À l’entrée de la voie rapide, l’écart de vitesse est terrifiant : les voitures déboulent à 113 km/h, voire plus. Non loin des commandes de climatisation et du lecteur CD, je repère l’interrupteur des gyrophares orange sur le toit. Une fois allumés, ils deviennent l’avertissement indispensable de ce qui va bientôt se transformer en bouchon roulant.

Inévitablement, le Challenger doit chevaucher deux voies. Pour ne pas me concentrer sur l’humiliation de la file qui s’allonge derrière, je m’oblige à tenir un cap rectiligne. Si j’avais choisi de quitter le bitume, une fonction embarquée aurait pu m’être utile : un système de navigation par satellite peut être relié à la direction et effectuer de petites corrections automatiques, ce qui permet de tracer des lignes parfaitement droites dans les champs, avec une précision d’environ 2,5 cm. On comprend l’intérêt sur une machine surtout vendue pour labourer d’immenses étendues du Midwest américain.

Des obstacles nouveaux, des réactions inédites

Malgré sa carrure franchement intimidante, je réalise que je suis moins tendu que lors de mon trajet habituel. Il y a même un plaisir pervers à voir l’expression paniquée des conducteurs devant moi lorsque je surgis à un carrefour, énorme, au-dessus d’eux. Sur les ronds-points, personne n’ose me couper la route ; de toute façon, il y a peu de chances qu’ils puissent passer. Et, pour la première fois de ma vie, déclencher un radar automatique devient physiquement impossible.

En revanche, je dois commencer à anticiper des risques auxquels je n’avais jamais pensé. À Staples Corner, l’un des axes les plus chargés qui alimentent le trafic vers le centre de Londres, je m’approche d’un pont ferroviaire avec limitation de hauteur.

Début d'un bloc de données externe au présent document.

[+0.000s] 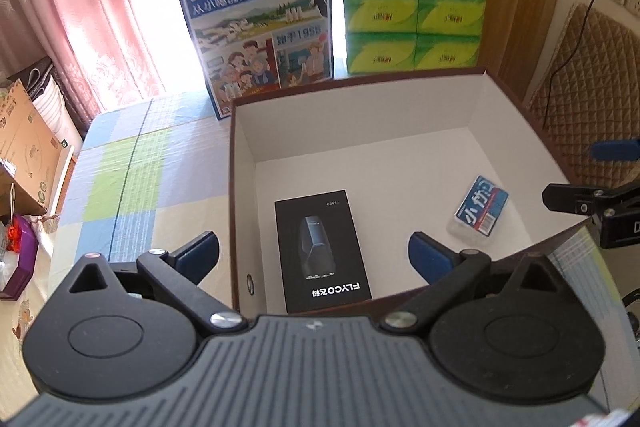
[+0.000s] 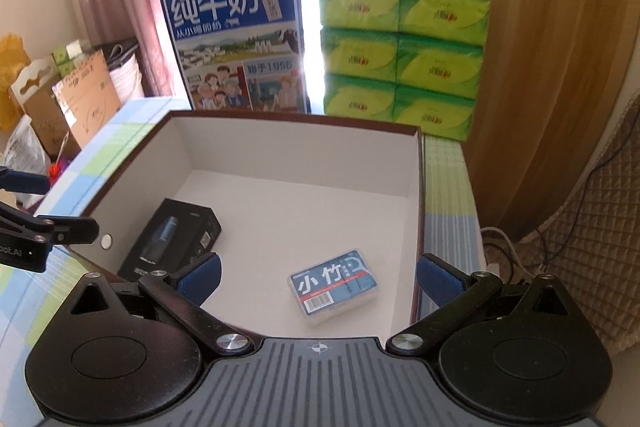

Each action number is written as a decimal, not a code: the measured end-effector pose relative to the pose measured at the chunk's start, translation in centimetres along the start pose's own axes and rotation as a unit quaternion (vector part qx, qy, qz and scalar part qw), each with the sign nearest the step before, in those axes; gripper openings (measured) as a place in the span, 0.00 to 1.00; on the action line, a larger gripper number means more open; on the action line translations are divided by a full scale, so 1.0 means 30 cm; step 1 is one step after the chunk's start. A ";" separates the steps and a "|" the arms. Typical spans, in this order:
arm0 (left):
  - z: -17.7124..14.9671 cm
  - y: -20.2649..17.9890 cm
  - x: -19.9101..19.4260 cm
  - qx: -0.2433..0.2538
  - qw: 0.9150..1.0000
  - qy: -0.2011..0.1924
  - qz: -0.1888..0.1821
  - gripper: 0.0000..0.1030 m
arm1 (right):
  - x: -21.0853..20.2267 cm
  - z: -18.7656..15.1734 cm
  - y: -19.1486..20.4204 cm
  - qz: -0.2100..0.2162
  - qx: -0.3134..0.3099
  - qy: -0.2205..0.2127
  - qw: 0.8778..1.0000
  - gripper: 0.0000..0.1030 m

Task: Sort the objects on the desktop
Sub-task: 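Withdraw both grippers from the brown box back over the table items, then lower left gripper onto the braided cord and close on it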

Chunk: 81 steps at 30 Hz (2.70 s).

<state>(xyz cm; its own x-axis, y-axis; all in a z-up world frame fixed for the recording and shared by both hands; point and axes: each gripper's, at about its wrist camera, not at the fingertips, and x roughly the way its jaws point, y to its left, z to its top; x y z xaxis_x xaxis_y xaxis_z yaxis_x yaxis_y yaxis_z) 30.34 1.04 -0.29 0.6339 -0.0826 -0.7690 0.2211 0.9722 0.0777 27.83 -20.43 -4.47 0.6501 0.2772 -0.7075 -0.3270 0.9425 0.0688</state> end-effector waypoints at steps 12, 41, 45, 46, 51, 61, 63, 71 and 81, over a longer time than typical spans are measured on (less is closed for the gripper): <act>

Si le Challenger se coinçait dessous, il pourrait paralyser la moitié de la capitale. Je réduis les gaz, je descends le sélecteur de rapports en dixième, j’écrase la grosse pédale de frein, puis j’actionne brièvement la pédale « crawler » qui désaccouple la transmission… Rien de tout ça ne vient naturellement quand il faut s’arrêter d’urgence. En me plaçant bien au milieu de la voûte, le Challenger passe - de justesse.

La portion la plus délicate entre chez moi et les bureaux de Top Gear à White City se présente maintenant. Impossible d’être discret : dans chaque embouteillage, les mâchoires s’ouvrent, les doigts pointent, les téléphones se lèvent. Un apprenti chauffeur de taxi, en pleine tournée pour apprendre The Knowledge, manque de se jeter de son petit deux-roues à plancher en essayant de prendre une photo.

Un peu plus loin, un conducteur de camionnette blanche se penche à sa fenêtre et fait un geste de la main, paume à plat, de haut en bas. Il me faut un moment pour comprendre que ce n’est pas un signe obscène, mais une invitation à rouler tout droit au-dessus du bouchon devant. Le plus proche que j’en suis, c’est quand je suis contraint de faire grimper les chenilles sur des bordures et sur les bords d’îlots directionnels, dans les passages les plus serrés d’Edgware Road et de Ladbroke Grove.

La réalité, c’est que je m’en sors parfois de façon incroyablement limite. Un policier observe la scène, l’air perplexe, tandis que je frôle une rangée de cônes - sans doute en se demandant par quelle infraction commencer. Peu après, des échafaudeurs bondissent gentiment dans leur camion et le déplacent franchement, me libérant le passage. Et, de façon presque logique, c’est un Land Cruiser Amazon mal garé qui manque le plus de se faire écraser : les rétroviseurs additionnels du tracteur, orientés vers le bas, me montrent à quel point il vient de passer près de la destruction.

En résistant à la tentation de couper tout droit à travers le milieu de Shepherd’s Bush Green, je vise finalement le quartier général. Après un dernier demi-tour à 90 degrés, je m’arrête devant l’accueil ; la masse du Challenger masque la lumière sur la façade crépie du bâtiment, pendant que mes collègues restent là, à regarder, en silence.

Jamais un trajet domicile-travail ne m’avait paru aussi proche d’une expédition. Je jette un œil à ma montre : il est 17 h. J’arrive juste à temps… pour faire demi-tour et affronter l’épopée du retour.